Dataset section: Begin

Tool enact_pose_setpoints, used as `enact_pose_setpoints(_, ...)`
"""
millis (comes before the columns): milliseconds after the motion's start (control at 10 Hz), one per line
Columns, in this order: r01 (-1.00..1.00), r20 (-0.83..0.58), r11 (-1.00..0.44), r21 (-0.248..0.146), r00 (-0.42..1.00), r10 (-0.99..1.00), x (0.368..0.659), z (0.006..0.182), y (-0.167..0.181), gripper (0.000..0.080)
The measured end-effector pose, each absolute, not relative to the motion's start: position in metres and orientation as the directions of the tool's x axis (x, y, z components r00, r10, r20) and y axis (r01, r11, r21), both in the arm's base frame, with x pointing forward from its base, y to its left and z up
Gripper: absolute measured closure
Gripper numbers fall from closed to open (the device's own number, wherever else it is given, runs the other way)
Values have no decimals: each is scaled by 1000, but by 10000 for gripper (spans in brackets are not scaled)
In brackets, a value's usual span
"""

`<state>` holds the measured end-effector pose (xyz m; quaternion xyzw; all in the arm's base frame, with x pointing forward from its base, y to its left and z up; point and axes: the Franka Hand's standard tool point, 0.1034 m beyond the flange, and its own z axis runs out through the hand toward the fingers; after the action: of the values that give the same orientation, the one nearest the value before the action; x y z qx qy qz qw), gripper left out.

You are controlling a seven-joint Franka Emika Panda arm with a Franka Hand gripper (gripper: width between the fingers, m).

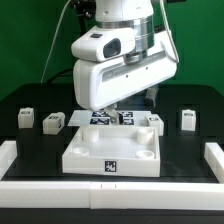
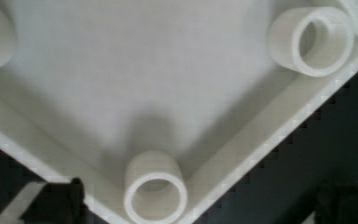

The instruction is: Assemble one leg

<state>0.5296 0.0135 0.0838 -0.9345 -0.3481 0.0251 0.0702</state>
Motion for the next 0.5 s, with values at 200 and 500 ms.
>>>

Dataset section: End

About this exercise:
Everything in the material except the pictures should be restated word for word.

Response area:
Tool enact_pose_setpoints, used as `enact_pose_setpoints(_, ...)`
"""
millis (comes before the columns): milliseconds after the motion's start (control at 10 Hz), one per line
Columns, in this order: r01 (-1.00..1.00), r20 (-0.83..0.58), r11 (-1.00..0.44), r21 (-0.248..0.146), r00 (-0.42..1.00), r10 (-0.99..1.00), x (0.368..0.659), z (0.006..0.182), y (-0.167..0.181), gripper (0.000..0.080)
The measured end-effector pose, each absolute, not relative to the motion's start: position in metres and orientation as the directions of the tool's x axis (x, y, z components r00, r10, r20) and y axis (r01, r11, r21), both in the arm's base frame, with x pointing forward from its base, y to its left and z up
Gripper: absolute measured closure
Gripper numbers fall from closed to open (the device's own number, wherever else it is given, runs the other way)
Values have no decimals: each is scaled by 1000, but by 10000 for gripper (spans in brackets are not scaled)
In brackets, a value's usual span
"""

`<state>` holds the measured end-effector pose (xyz m; quaternion xyzw; all in the arm's base frame, with x pointing forward from its base, y to its left and z up; point and axes: the Franka Hand's standard tool point, 0.1034 m beyond the flange, and its own z axis runs out through the hand toward the fingers; after the action: of the values that give the same orientation, the one nearest the value before the action; x y z qx qy qz qw), gripper left out.

You are controlling a seven-joint Franka Emika Panda arm with a Franka Hand gripper (gripper: width between the fingers, m).


The instruction is: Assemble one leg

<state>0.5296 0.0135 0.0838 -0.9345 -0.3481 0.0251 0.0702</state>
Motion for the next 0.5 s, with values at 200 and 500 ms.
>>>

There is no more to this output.